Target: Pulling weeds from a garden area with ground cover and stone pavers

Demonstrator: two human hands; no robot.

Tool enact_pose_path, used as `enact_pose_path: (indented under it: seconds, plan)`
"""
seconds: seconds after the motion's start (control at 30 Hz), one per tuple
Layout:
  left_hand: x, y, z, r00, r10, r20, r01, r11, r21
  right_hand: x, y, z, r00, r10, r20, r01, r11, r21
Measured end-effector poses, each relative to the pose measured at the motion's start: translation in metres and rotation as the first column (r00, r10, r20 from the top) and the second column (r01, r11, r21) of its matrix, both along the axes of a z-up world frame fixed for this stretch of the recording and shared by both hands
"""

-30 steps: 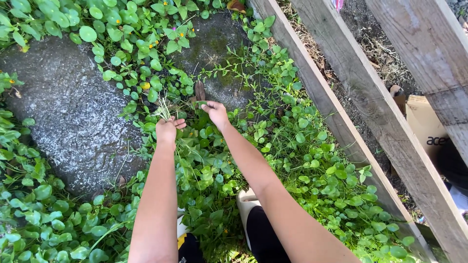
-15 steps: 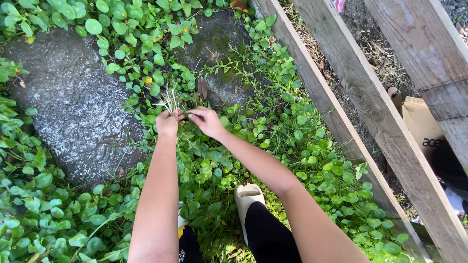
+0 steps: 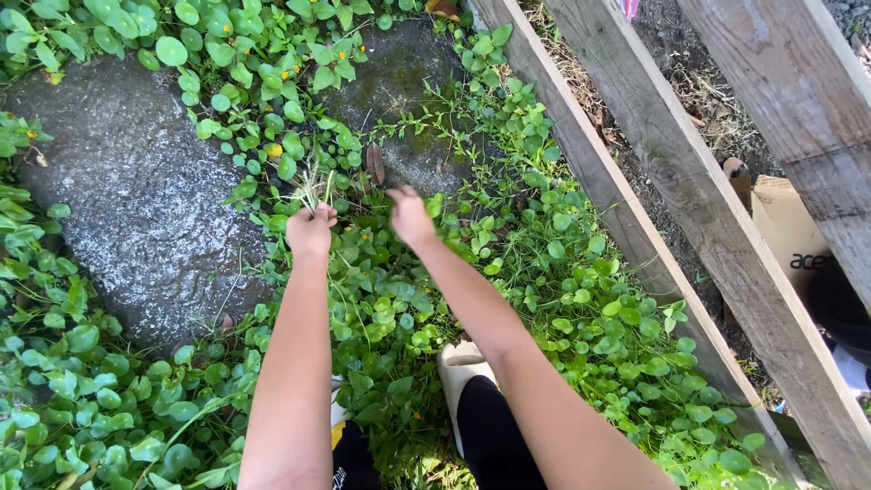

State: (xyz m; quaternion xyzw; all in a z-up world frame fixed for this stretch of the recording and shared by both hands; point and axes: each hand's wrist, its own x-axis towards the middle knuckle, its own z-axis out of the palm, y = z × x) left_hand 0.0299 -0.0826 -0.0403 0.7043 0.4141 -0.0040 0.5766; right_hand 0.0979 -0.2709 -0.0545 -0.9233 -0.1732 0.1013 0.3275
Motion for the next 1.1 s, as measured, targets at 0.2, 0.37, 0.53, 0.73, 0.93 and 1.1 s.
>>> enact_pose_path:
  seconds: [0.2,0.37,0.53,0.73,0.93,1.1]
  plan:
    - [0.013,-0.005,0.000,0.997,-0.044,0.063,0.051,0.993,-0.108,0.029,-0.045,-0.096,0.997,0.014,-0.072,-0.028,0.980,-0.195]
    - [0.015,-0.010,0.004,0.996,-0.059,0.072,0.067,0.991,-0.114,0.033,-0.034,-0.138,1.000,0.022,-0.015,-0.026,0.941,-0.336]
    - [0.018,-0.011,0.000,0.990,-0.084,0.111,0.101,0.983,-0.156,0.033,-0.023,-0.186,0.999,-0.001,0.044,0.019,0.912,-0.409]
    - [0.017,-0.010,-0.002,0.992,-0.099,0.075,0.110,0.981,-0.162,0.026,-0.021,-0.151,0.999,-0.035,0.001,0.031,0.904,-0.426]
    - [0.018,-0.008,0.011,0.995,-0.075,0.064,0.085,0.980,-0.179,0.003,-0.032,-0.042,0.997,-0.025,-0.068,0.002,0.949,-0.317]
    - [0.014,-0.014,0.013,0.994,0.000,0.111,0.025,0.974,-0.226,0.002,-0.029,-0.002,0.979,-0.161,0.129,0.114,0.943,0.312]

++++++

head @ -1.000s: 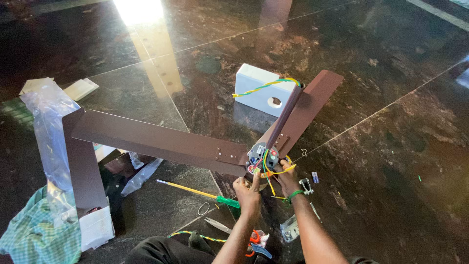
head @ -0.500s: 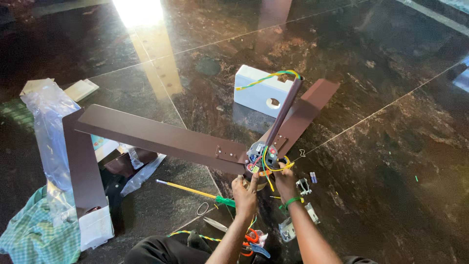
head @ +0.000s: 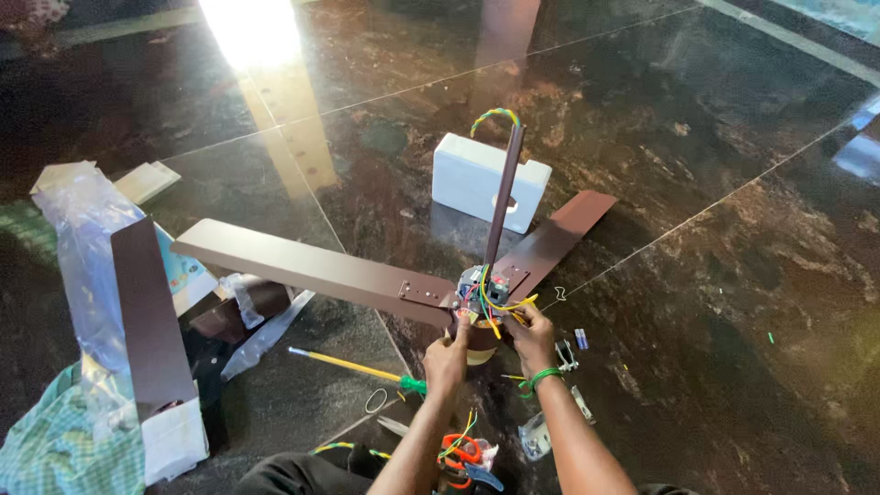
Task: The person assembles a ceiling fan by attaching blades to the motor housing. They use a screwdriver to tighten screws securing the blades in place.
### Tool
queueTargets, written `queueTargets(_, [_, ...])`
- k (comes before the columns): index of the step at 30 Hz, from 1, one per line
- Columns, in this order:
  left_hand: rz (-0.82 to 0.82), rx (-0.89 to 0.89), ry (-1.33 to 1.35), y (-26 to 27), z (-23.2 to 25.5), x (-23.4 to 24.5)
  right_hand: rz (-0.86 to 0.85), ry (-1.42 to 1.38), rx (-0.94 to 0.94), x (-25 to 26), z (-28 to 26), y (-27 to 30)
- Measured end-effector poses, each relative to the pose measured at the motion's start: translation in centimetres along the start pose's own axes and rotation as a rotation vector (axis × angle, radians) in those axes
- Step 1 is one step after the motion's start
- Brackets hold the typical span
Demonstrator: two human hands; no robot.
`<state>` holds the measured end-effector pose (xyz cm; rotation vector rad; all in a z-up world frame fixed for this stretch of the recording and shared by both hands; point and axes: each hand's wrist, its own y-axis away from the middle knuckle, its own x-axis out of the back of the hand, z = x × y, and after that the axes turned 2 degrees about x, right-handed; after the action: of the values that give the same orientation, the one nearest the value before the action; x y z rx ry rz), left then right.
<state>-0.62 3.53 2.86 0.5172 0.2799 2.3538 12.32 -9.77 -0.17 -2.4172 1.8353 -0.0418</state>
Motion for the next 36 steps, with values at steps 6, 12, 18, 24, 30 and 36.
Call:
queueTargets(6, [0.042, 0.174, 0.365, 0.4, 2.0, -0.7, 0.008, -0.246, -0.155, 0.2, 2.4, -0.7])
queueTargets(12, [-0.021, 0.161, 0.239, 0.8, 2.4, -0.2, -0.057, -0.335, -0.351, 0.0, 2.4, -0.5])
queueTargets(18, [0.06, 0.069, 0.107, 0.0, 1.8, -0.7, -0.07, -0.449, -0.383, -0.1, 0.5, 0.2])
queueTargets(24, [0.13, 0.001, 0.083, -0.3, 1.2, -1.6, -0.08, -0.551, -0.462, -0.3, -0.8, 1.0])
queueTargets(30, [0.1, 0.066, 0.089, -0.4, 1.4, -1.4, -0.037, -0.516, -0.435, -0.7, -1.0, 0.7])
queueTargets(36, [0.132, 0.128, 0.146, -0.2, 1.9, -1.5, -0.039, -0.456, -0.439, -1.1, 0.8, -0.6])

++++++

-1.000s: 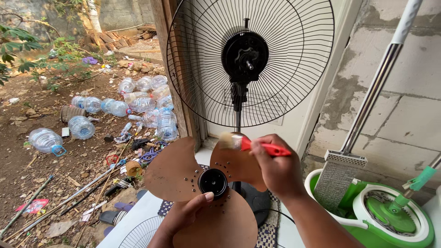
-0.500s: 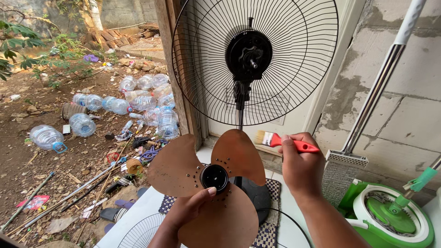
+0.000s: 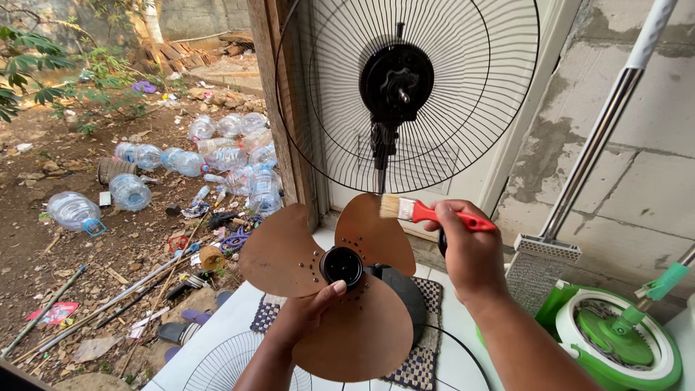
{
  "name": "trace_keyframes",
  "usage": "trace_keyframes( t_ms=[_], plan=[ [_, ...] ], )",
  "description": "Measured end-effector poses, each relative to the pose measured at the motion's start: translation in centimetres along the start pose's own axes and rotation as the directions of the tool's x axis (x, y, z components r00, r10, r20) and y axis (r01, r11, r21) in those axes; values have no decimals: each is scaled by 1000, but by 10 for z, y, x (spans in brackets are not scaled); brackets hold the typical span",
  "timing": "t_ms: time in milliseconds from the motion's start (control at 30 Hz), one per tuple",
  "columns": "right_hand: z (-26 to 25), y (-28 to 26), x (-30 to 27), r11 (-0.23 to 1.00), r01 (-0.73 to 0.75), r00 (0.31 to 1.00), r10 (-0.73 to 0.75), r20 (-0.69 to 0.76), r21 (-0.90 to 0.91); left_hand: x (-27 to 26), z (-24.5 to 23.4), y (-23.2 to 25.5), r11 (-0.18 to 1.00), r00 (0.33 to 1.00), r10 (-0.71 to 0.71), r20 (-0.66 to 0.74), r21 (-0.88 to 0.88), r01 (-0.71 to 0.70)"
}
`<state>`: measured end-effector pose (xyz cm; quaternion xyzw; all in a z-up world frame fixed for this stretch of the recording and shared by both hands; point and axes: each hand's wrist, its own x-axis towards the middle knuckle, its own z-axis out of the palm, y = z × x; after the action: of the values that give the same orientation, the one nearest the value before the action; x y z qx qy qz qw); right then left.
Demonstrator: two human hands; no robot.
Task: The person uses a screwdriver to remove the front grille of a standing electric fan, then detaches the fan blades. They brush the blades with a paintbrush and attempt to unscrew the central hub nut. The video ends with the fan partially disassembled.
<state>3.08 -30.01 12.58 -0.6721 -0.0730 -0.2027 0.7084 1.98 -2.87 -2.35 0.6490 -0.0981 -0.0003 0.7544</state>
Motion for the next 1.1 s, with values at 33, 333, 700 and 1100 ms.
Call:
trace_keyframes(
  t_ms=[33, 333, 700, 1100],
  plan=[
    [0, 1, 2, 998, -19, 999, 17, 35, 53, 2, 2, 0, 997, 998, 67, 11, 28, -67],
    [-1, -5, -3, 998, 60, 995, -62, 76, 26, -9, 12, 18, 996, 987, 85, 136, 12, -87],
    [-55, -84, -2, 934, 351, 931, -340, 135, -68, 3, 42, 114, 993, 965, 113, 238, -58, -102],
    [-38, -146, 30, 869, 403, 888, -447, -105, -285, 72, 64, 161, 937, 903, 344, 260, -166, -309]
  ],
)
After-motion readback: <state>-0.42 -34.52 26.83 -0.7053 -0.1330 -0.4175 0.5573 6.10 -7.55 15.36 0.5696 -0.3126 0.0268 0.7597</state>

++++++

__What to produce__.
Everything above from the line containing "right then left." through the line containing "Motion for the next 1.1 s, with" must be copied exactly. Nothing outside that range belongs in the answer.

__Answer space__.
`<state>`: measured end-effector pose (xyz cm; quaternion xyzw; all in a z-up world frame fixed for this stretch of the recording and shared by both hands; point and axes: each hand's wrist, its own x-axis towards the middle knuckle, its own z-axis out of the palm, y = z × x; after the action: of the values that give the same orientation, the one nearest the value before the action; x y z qx qy qz qw); right then left.
Demonstrator: two human hands; no robot.
Task: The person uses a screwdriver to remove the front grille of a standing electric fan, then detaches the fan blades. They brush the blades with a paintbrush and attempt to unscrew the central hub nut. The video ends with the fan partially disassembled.
<state>3.08 -30.01 12.58 -0.6721 -0.0730 -0.2027 0.7084 1.98 -2.87 -2.35 0.6490 -0.0981 -0.0003 0.7544</state>
Motion for the next 1.1 s, with values at 33, 333, 700 and 1100 ms.

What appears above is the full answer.